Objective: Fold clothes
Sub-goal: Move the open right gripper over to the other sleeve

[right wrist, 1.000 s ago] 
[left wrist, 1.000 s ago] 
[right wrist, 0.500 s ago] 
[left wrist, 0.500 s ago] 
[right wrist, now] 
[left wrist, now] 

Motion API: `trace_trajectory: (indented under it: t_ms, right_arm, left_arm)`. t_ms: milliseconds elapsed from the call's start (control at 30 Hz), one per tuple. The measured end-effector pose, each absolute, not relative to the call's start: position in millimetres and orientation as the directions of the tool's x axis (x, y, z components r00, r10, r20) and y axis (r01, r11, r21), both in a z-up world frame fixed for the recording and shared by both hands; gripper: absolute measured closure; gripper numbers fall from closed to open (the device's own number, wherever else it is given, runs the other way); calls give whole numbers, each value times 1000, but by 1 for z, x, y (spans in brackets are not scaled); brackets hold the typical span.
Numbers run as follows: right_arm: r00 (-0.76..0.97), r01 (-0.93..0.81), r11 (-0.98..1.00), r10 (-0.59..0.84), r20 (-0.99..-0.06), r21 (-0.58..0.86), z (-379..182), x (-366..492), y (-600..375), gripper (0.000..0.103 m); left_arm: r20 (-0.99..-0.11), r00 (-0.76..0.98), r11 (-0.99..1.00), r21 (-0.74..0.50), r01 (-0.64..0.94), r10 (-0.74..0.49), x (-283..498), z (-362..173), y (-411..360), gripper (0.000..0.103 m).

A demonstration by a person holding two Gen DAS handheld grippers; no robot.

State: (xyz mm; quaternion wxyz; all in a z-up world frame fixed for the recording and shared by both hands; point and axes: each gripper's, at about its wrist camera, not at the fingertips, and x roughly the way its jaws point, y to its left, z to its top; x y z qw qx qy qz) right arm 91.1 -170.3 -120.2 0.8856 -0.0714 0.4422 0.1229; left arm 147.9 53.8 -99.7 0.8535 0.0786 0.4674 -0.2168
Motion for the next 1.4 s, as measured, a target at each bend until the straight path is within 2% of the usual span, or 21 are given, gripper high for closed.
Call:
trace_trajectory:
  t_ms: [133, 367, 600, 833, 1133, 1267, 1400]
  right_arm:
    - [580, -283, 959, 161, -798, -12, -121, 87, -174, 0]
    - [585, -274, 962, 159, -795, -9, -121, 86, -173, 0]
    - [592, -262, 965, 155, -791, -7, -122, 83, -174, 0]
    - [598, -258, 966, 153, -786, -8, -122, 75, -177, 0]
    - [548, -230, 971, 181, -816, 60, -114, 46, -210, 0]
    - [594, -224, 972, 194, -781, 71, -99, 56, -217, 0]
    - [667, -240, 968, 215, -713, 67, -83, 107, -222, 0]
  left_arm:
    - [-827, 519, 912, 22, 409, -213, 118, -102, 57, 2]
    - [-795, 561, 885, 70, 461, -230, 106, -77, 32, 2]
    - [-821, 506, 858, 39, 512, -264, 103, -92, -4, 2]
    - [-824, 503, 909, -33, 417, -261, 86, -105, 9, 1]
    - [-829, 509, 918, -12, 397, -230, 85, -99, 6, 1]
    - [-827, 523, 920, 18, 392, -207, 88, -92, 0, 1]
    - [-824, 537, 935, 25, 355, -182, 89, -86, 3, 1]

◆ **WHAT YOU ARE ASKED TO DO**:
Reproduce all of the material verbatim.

◆ **PROBLEM SOLUTION**:
Objective: Fold clothes
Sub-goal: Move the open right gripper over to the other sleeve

[right wrist, 1.000 s ago] 
[left wrist, 1.000 s ago] 
[right wrist, 0.500 s ago] 
[left wrist, 0.500 s ago] 
[right wrist, now] 
[left wrist, now] 

Motion API: `trace_trajectory: (indented under it: t_ms, right_arm, left_arm)`. t_ms: milliseconds elapsed from the call's start (control at 30 Hz), one per tuple. The measured end-effector pose, each absolute, not relative to the call's start: position in millimetres and orientation as the directions of the tool's x axis (x, y, z components r00, r10, r20) and y axis (r01, r11, r21), both in a z-up world frame fixed for the recording and shared by both hands; gripper: absolute measured closure; gripper numbers fall from closed to open (the device's own number, wherever else it is given, runs the other way); calls give whole numbers, each value times 1000, but by 1 for z, x, y (spans in brackets are not scaled); brackets hold the typical span.
Numbers run as follows: right_arm: r00 (-0.76..0.97), r01 (-0.93..0.81), r11 (-0.98..1.00), r10 (-0.59..0.84), r20 (-0.99..-0.06), r21 (-0.58..0.86), z (-379..182), x (-366..492), y (-600..375), gripper (0.000..0.103 m); left_arm: r20 (-0.99..-0.11), r00 (-0.76..0.98), r11 (-0.99..1.00), r21 (-0.74..0.50), r01 (-0.64..0.94), r10 (-0.74..0.49), x (-283..498), z (-362..173), y (-411..360), gripper (0.000..0.103 m).

A demonstration by a person holding two Gen DAS handheld grippers; no robot.

State: (xyz mm; quaternion wxyz; all in a z-up world frame fixed for the recording and shared by both hands; point and axes: each gripper's, at about its wrist camera, not at the fingertips, and x roughly the way its jaws point, y to its left, z to its top; x y z qw qx qy qz) right arm 91.1 -170.3 -120.2 0.8856 -0.0714 0.4422 0.1229; left arm 147.9 53.8 -99.7 0.8535 0.0786 0.4674 -0.2168
Motion for the next 1.4 s, as measured, a target at each bend until the straight path is within 2% of the usual span, or 21 are given, gripper high for closed.
Call:
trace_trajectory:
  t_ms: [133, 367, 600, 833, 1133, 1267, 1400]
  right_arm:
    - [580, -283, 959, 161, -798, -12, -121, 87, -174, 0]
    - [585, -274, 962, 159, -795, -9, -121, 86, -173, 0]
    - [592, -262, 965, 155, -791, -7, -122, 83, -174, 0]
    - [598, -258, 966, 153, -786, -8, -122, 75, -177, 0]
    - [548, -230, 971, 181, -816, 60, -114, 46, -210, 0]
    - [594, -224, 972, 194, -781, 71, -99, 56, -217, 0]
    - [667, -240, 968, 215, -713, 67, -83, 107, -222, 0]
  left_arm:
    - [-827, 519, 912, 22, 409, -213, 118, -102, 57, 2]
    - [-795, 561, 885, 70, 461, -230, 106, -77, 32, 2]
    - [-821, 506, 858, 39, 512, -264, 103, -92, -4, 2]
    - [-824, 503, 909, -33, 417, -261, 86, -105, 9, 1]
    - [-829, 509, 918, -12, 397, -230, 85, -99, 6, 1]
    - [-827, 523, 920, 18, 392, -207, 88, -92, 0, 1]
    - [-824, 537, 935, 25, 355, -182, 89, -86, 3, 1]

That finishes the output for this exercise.